* Below is the final schedule. *

Main Workshop on July 26

Room: 321 AB

1:30 - 1:40 pm   Introduction
1:40 - 2:00 pm   Keynote
           Learning to Segment Moving Objects, by Cordelia Schmid (INRIA)
2:00 - 2:30 pm   Oral Session 1
           Gaze Embeddings for Zero-Shot Image Classification
             by Nour Karessli (Max Planck Institute for Informatics)
           Towards Better Instance-level Recognition
             by Georgia Gkioxari (Facebook AI Research)
2:30 - 2:50 pm   Keynote
           Interferences in Match Kernels, by Naila Murray (Naver Labs/NLE)
2:50 - 4:15 pm   Poster Session and Coffee Break
4:15 - 4:35 pm   Keynote
           Computer Vision for the Blind, by Chieko Asakawa (IBM Research/CMU)
4:35 - 5:05 pm   Oral Session 2
           Dynamic Deep Neural Networks: Optimizing Accuracy-Efficiency Trade-offs by Selective Execution
             by Lanlan Liu (University of Michigan)
           Semi and Weakly Supervised Semantic Segmentation Using Generative Adversarial Network
             by Nasim Souly (University of Central Florida)
5:05 - 5:35 pm   Panel session
           Chieko Asakawa (IBM Research/CMU)
           Andrea Frome (Clarifai)
           Raia Hadsell (DeepMind)
           Naila Murray (Naver Labs/NLE)
           Cordelia Schmid (INRIA)
           Helge Seetzen (TandemLaunch)
5:35 - 5:45 pm   Closing Remarks

Keynote Talks

Keynote speakers will give technical talks about their research in computer vision.

Chieko Asakawa (IBM Research/CMU)

Title: Computer Vision for the Blind

Abstract: Blind people have been dreaming of a machine which can recognize objects, people and environment, such as goods in a shop, people around them, or obstacles in a corridor.
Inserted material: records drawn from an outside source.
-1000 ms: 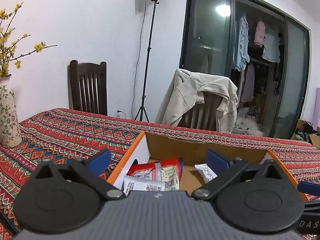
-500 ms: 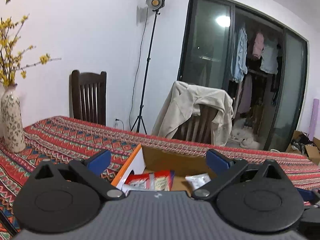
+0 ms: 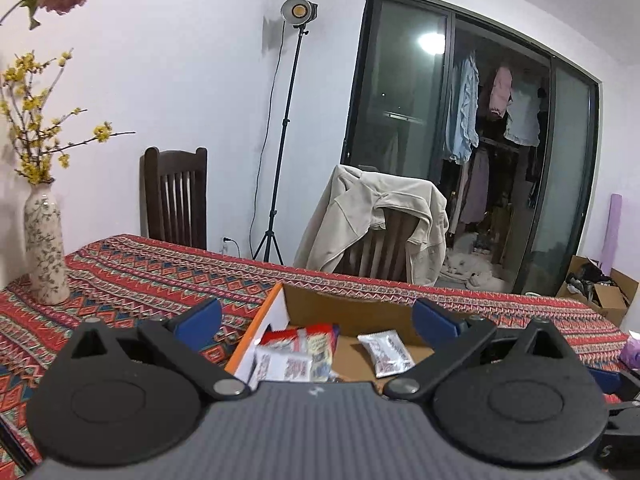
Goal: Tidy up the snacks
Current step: 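Move both open grippers back toward the snack pile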
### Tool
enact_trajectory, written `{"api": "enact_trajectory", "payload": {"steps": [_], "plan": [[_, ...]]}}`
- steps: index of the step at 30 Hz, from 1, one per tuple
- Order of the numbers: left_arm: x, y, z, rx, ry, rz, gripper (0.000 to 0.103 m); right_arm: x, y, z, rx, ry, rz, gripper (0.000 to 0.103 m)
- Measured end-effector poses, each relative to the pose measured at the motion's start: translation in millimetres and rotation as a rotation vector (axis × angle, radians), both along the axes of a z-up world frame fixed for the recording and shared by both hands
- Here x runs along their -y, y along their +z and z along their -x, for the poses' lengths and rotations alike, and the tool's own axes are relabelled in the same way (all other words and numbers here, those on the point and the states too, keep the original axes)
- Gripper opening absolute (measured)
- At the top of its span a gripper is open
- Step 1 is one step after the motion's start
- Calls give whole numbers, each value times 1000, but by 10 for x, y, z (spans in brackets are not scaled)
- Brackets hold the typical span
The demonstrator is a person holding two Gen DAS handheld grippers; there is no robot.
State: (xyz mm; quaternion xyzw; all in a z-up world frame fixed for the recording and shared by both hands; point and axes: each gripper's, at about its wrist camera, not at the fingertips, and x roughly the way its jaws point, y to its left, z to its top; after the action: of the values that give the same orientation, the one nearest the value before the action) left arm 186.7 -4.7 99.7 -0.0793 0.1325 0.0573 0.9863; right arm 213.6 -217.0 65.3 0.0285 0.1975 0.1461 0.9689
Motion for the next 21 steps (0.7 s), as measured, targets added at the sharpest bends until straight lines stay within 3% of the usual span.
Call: {"api": "enact_trajectory", "payload": {"steps": [10,21], "plan": [[-212,-221,434,-48,21,-12,103,109,-152,506,-32,-2,17,103],[-418,-624,555,-104,34,-33,103,156,-476,732,-119,-4,32,103]]}}
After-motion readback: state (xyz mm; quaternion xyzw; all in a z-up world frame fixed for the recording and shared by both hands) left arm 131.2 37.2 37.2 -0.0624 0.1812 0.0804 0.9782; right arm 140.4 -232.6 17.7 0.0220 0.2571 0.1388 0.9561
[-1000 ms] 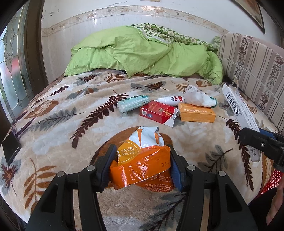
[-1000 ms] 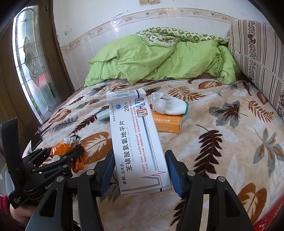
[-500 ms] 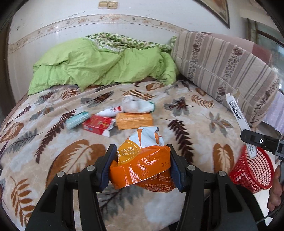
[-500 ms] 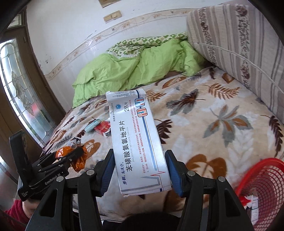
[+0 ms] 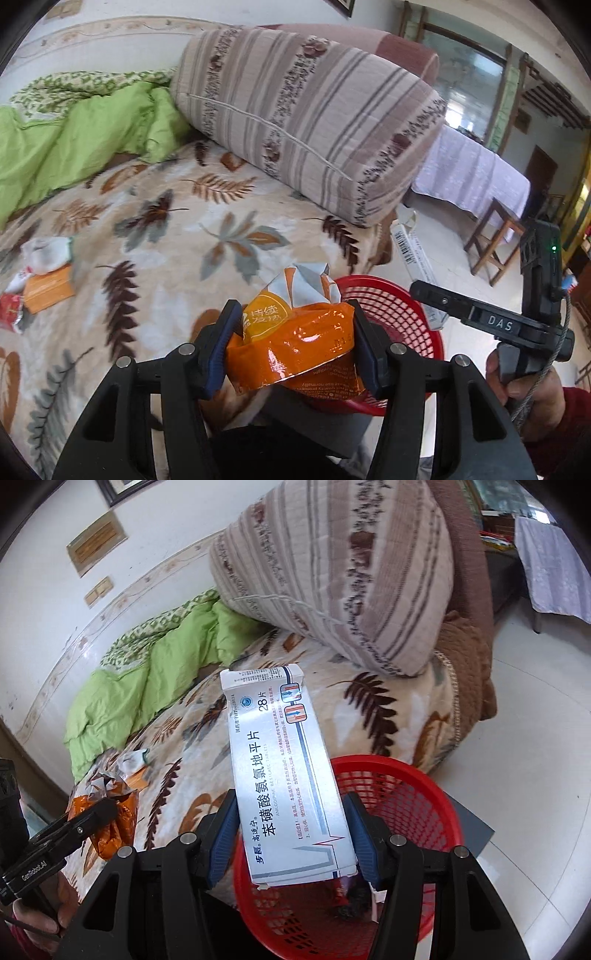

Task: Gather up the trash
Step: 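Carry both items over the red basket and open both tools to drop them, then move both open tools back over the remaining trash on the bed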

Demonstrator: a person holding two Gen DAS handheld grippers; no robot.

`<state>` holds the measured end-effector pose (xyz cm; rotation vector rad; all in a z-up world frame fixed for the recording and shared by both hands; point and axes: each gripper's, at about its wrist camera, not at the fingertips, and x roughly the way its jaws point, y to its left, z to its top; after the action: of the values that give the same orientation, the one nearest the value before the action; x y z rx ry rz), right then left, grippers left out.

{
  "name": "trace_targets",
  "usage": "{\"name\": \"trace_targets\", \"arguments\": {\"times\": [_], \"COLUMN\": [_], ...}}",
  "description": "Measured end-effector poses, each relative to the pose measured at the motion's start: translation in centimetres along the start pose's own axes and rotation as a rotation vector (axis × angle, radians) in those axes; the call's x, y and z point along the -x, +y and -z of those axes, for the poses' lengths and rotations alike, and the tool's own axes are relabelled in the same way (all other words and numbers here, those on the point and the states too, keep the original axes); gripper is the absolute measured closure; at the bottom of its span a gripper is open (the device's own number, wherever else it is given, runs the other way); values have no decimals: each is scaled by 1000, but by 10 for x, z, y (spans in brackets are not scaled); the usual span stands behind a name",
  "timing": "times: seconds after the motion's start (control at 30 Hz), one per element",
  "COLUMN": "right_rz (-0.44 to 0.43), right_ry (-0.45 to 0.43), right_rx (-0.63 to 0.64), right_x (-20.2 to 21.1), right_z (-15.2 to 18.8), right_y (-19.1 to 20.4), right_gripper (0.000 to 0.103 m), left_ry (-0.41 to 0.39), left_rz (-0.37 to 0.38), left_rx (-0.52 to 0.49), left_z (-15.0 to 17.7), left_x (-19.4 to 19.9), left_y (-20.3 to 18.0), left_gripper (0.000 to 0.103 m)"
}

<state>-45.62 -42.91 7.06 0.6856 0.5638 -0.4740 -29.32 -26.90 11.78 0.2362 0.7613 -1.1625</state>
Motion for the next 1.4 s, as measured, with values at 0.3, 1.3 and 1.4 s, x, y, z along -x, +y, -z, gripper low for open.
{"name": "trace_targets", "arguments": {"times": [0.3, 1.3, 1.4], "right_rz": [61, -314, -325], "right_ry": [-23, 191, 184], "right_rx": [-105, 468, 559], "right_x": [14, -137, -163], "right_z": [5, 2, 1], "right_y": [-48, 256, 301], "right_gripper": [31, 28, 26], "left_ry": [98, -99, -132], "left_rz": [148, -603, -633], "left_rx": [-13, 468, 579], "left_z": [-6, 86, 93], "left_x": [-47, 106, 122], "left_y": [-32, 315, 354], "left_gripper": [30, 29, 29]}}
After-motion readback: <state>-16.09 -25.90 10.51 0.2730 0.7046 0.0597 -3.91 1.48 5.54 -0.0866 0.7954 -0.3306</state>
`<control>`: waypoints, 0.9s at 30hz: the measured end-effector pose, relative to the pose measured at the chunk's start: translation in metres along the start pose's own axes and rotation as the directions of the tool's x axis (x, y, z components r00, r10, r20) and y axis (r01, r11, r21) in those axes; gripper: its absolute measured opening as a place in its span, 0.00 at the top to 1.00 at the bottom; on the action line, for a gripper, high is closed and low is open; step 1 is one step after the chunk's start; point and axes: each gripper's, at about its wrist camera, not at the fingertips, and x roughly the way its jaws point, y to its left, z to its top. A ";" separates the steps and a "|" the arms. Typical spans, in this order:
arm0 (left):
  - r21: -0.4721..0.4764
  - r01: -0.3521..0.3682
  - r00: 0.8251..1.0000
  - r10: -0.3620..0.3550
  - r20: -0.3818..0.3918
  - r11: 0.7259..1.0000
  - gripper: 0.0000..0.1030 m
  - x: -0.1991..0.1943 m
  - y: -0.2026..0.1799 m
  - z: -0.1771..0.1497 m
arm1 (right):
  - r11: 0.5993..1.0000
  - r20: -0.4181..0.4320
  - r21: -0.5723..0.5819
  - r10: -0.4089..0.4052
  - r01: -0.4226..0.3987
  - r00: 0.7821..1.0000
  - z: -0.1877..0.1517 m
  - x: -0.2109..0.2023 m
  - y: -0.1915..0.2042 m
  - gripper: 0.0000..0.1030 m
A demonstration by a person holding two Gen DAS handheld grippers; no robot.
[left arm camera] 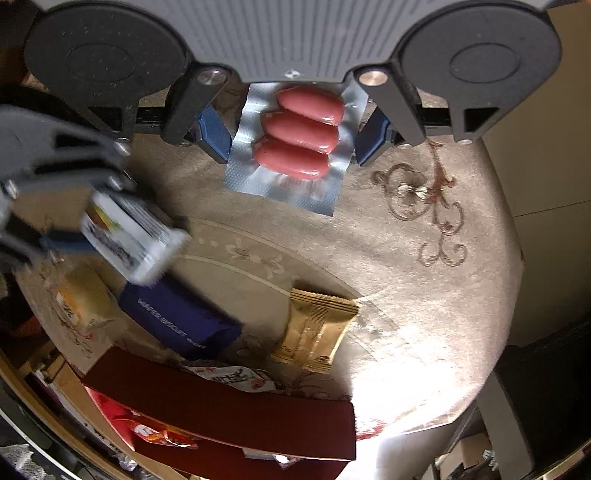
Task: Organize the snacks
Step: 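Grasp and lift the Kaprons wafer packet with the right gripper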
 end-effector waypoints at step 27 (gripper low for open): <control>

For many years, such machines were only available in science fiction, but now thanks to the advancement of deep learning and computer vision technologies, it is becoming closer to a reality, by supplementing and augmenting missing or weakened abilities of people with visual impairments. In this talk, I will outline a set of necessary technologies, demonstrate our efforts and cast a vision for near future deployments to change people's lives.

Bio: Chieko Asakawa is a blind Japanese computer scientist, known for her work at IBM Research – Tokyo in accessibility. A Netscape browser plug-in which she developed, the IBM Home Page Reader, became the most widely used web-to-speech system available. She is the recipient of numerous industry and government awards. Asakawa was born with normal sight, but after she injured her optic nerve in a swimming accident at age 11, she began losing her sight, and by age 14 she was fully blind. She earned a bachelor's degree in English literature at Otemon Gakuin University in Osaka in 1982 and then began a two-year computer programming course for blind people using an Optacon to translate print to tactile sensation. Chieko joined IBM in 1985 after completing the computer science courses for the blind at Nippon Lighthouse. She received a B.A. degree in English literature from Otemon Gakuin University in 1982, and a Ph.D in Engineering from the University of Tokyo in 2004. She is a member of the Association for Computing Machinery (ACM), the Information Processing Society of Japan, and IBM Academy of Technology. She was inducted into the Women in Technology International (WITI) Hall of Fame in 2003, and both within and outside of IBM, she has been actively working to help women engineers pursue technical careers. Chieko was appointed to IBM Fellow in 2009, IBM's most prestigious technical honor. In 2013, the government of Japan awarded the Medal of Honor with Purple Ribbon to Chieko for her outstanding contributions to accessibility research, including the development of the voice browser for the visually impaired.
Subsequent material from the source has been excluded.